Exercise instructions:
In the listing below, find each line with the string "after" and report it.

━━━ Data supplied ━━━

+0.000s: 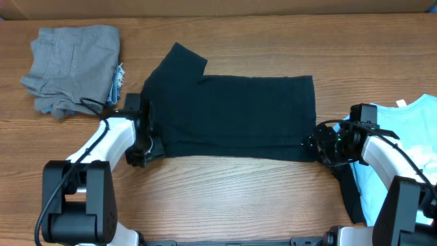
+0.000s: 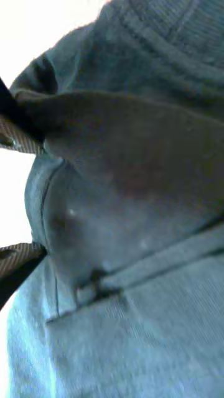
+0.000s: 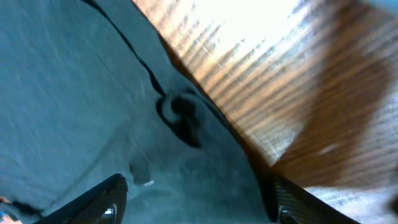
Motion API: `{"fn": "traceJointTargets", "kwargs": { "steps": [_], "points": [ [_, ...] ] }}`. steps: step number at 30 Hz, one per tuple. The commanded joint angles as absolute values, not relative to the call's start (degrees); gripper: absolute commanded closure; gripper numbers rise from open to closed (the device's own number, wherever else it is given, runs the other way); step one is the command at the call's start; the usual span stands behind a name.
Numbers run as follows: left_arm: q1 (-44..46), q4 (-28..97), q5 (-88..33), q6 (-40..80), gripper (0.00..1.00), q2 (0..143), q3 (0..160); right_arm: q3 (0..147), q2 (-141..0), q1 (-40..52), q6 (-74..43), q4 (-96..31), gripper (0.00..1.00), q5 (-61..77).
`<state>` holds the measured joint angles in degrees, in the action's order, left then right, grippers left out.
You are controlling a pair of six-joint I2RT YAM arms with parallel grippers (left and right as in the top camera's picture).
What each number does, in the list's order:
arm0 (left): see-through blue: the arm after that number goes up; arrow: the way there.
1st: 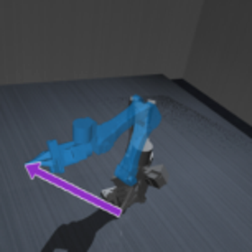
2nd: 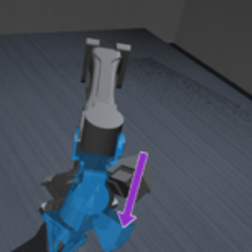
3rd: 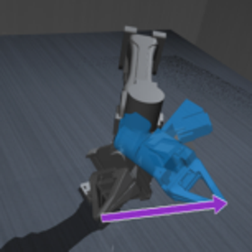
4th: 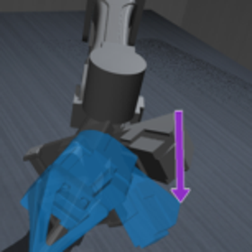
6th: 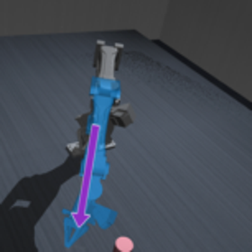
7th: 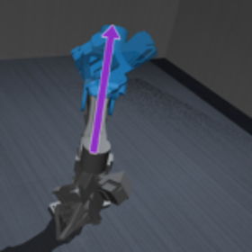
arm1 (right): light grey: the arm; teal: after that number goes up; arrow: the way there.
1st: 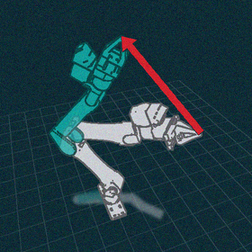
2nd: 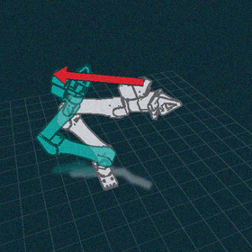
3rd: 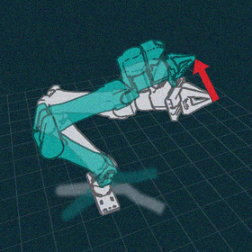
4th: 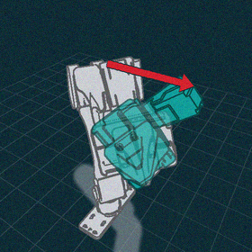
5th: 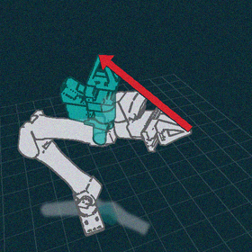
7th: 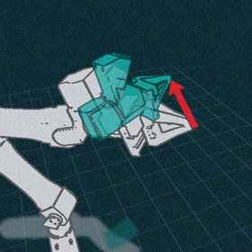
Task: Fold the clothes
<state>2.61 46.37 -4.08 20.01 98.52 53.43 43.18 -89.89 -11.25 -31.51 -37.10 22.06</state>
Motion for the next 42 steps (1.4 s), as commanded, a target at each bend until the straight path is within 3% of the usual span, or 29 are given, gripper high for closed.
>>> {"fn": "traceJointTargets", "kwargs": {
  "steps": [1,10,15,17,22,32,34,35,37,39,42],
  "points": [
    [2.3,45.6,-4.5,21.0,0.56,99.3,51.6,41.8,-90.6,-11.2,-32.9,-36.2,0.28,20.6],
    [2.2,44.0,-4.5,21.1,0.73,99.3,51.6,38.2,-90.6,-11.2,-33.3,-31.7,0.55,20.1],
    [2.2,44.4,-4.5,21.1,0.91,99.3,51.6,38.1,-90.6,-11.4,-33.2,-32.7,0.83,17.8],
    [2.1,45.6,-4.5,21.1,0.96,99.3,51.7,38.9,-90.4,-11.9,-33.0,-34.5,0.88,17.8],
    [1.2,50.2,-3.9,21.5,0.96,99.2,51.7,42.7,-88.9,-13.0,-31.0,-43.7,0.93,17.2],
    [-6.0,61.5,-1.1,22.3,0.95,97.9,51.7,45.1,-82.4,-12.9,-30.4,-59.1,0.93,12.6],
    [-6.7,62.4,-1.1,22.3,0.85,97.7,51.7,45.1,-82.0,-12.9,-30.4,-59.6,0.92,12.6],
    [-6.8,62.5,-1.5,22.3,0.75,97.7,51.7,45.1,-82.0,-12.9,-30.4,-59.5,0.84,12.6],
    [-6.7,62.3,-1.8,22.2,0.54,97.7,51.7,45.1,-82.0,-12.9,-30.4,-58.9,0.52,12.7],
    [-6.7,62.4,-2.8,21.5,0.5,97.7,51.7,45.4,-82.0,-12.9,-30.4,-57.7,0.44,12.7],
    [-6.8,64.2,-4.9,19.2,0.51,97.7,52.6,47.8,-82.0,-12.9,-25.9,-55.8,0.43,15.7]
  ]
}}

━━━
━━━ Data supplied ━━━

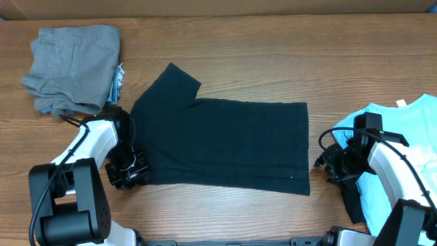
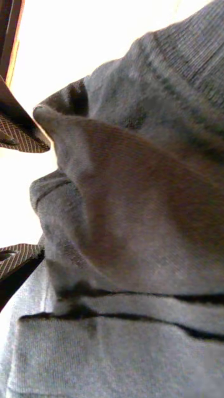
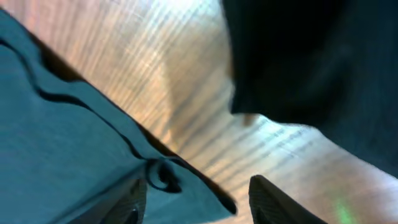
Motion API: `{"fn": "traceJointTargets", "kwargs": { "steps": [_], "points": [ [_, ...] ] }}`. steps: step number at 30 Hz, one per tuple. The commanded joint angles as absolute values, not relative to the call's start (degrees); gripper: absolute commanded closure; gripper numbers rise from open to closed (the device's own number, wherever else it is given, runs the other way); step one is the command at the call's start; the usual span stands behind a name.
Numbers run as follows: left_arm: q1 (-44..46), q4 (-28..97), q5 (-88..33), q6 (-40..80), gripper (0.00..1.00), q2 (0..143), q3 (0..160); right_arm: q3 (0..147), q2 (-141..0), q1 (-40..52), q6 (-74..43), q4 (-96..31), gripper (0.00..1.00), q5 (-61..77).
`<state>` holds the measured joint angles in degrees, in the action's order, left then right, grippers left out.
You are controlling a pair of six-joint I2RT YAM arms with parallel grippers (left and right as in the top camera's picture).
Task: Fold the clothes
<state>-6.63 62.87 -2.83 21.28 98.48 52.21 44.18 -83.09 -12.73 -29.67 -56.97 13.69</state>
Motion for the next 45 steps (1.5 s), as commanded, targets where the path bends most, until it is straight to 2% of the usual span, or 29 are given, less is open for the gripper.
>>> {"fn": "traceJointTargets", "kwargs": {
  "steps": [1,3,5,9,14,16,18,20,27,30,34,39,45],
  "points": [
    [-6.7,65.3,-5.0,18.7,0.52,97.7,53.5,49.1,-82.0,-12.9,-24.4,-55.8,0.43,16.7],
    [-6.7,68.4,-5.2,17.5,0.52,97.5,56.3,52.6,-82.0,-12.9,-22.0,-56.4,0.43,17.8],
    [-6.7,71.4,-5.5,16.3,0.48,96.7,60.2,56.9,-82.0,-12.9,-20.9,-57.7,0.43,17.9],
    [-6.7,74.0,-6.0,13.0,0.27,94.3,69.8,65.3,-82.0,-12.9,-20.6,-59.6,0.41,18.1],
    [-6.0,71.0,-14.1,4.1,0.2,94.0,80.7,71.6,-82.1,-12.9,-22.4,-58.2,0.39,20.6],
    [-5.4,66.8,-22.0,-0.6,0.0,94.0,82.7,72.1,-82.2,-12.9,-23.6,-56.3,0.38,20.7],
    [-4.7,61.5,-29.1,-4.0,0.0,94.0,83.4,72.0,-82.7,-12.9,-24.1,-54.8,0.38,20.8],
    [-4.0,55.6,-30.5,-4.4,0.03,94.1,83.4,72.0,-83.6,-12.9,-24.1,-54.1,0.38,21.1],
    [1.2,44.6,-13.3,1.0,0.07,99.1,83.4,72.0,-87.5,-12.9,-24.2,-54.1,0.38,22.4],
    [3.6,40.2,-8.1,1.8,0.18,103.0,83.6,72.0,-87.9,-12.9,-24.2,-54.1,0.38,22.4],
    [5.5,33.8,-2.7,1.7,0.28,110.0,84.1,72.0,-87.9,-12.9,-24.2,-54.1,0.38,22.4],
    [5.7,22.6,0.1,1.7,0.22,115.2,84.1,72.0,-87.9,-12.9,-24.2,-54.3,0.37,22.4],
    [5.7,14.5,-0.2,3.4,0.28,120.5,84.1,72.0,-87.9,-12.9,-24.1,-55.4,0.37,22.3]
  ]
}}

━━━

Response to this task:
arm0 (left): see-through blue: the arm after that number goes up; arrow: the way there.
arm1 (right): light grey: the arm; teal: after that number goes up; arrow: the way there.

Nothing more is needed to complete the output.